Exercise directions:
Exactly the lines below, starting with the one containing "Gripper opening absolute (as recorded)" and going on through the one containing "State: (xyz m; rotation", must be reproduced, both ends included, and no pictures with them.

Records supplied:
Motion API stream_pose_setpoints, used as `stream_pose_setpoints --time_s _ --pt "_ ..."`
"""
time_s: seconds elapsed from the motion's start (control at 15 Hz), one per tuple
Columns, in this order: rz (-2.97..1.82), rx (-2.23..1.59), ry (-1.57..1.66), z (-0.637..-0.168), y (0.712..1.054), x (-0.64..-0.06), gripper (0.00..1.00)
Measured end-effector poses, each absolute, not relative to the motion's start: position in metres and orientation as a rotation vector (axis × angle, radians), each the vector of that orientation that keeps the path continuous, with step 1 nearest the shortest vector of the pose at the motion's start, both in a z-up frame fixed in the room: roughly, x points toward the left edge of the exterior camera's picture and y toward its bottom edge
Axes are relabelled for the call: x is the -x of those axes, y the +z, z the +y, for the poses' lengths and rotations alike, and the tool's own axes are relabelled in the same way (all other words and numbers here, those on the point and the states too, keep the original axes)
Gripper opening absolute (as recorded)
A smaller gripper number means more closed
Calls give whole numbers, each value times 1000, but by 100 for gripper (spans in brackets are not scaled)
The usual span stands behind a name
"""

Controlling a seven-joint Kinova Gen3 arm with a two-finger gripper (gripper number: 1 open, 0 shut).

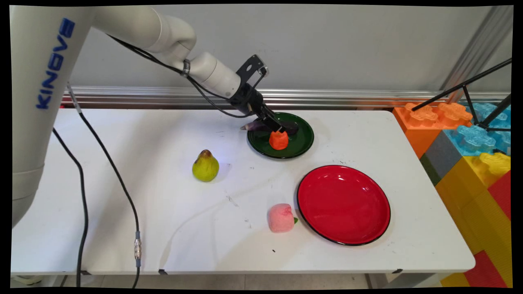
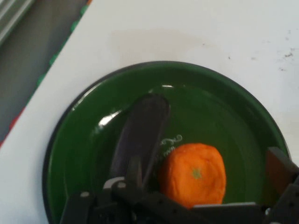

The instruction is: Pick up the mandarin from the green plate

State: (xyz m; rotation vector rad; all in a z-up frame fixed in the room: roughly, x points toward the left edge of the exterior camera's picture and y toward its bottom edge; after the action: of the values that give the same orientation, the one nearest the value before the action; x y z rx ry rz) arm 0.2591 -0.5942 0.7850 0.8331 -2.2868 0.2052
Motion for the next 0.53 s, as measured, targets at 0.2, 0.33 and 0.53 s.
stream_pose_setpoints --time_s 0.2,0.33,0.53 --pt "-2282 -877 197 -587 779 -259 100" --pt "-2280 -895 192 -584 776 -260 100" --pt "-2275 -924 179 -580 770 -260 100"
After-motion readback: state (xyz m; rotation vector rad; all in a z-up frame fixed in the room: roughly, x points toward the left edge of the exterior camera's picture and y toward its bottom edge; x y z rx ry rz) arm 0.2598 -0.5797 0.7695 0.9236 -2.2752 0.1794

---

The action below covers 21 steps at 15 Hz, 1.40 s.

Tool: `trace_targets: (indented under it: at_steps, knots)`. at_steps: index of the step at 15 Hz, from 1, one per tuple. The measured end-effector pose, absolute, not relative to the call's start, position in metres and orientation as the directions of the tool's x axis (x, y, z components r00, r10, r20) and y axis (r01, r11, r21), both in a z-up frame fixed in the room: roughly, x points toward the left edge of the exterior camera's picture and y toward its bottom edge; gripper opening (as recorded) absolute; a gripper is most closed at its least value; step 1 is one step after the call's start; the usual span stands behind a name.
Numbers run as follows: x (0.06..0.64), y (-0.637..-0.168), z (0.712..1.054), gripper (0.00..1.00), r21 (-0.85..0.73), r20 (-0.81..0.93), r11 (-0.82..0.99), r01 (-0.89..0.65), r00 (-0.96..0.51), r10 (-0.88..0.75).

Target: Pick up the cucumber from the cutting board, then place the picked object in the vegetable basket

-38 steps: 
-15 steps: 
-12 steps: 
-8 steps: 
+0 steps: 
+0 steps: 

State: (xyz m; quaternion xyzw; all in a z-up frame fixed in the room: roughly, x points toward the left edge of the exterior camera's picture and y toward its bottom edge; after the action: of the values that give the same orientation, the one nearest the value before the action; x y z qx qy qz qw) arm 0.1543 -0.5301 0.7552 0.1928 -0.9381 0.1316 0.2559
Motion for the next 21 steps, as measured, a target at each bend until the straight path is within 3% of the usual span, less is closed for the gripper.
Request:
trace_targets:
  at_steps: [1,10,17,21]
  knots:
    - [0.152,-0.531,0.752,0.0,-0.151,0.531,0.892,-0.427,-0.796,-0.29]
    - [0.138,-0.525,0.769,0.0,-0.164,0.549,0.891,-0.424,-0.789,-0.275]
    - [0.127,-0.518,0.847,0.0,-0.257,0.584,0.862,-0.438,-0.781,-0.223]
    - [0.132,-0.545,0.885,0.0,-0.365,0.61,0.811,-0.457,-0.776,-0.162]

The answer:
Gripper opening absolute (as recorded)
A smaller gripper number means more closed
Calls give whole numbers, each value times 1000, but by 100 for gripper (spans in brackets are not scaled)
The usual span stands behind a name
"""

Controlling a seven-joint Kinova Gen3 arm with a two-finger gripper (gripper number: 1 open, 0 shut).


The instruction is: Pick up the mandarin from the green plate

State: (xyz m; rotation vector rad; all in a z-up frame fixed in the room: roughly, x points toward the left edge of the exterior camera's picture and y toward its bottom edge; after the action: of the values that give the same orientation, the one nearest the value before the action; x y z rx ry rz) arm 0.2591 -0.5942 0.7850 0.8331 -2.2868 0.2052

No more is needed to finish this exercise.